Chunxi agarró la mano de Xiao Qinghe con alegría: “He, ¡eres muy inteligente! ¡Este plan es realmente genial!”
La princesa Hengyang no pudo evitar exclamar: “Wei Lingzee no te ha apreciado lo suficiente… Realmente está ciego”.
Xiao Qinghe ya había superado esos sentimientos; al escuchar el nombre de Wei Lingzee, no sintió ninguna reacción especial, solo sonrió levemente.
Mientras tanto, en las mazmorras del Tribunal de la Justicia…
Wei Lingzee despertó de un sueño.
Había soñado con He nuevamente.
Este sueño no fue bueno… En él, recordó cómo aquel día, en el estudio, ignorando los deseos de He, la obligó a acostarse sobre el escritorio; He sangró mucho y finalmente murió bajo él, sin poder cerrar los ojos.
El sueño no era real, pero la imagen de los ojos de He fijos en él no podía borrarse de su memoria, causándole un dolor intenso en la cabeza.
Wei Lingzee se frotó la frente con la mano cuando escuchó el sonido metálico de las cadenas.
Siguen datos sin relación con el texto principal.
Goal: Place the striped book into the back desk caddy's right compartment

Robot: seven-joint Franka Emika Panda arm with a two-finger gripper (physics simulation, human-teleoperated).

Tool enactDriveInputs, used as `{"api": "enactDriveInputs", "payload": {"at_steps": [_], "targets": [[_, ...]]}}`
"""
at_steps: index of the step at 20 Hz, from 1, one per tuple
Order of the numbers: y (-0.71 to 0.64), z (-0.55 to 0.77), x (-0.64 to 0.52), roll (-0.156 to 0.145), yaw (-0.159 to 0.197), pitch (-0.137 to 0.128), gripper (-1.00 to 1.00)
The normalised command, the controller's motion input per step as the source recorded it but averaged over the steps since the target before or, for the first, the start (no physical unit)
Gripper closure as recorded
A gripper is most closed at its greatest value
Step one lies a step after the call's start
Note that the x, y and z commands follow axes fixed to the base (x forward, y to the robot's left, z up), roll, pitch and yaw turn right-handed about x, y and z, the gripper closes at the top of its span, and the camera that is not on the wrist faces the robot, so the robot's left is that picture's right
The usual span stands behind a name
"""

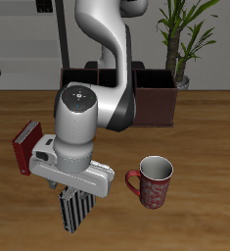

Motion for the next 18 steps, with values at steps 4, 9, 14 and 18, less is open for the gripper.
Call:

Al girar la cabeza, vio que la puerta de la celda se abría y Shen Qingyuanuan entraba.
Fue entonces cuando Wei Lingzee finalmente recuperó la conciencia.
No estaba en su casa… Había sido llevado al Tribunal de la Justicia junto con las personas de la residencia del Gran Tutor por Shen Qingyuanuan.
Pero Shen Qingyuanuan no se apresuró a interrogarlo; simplemente lo encerró allí.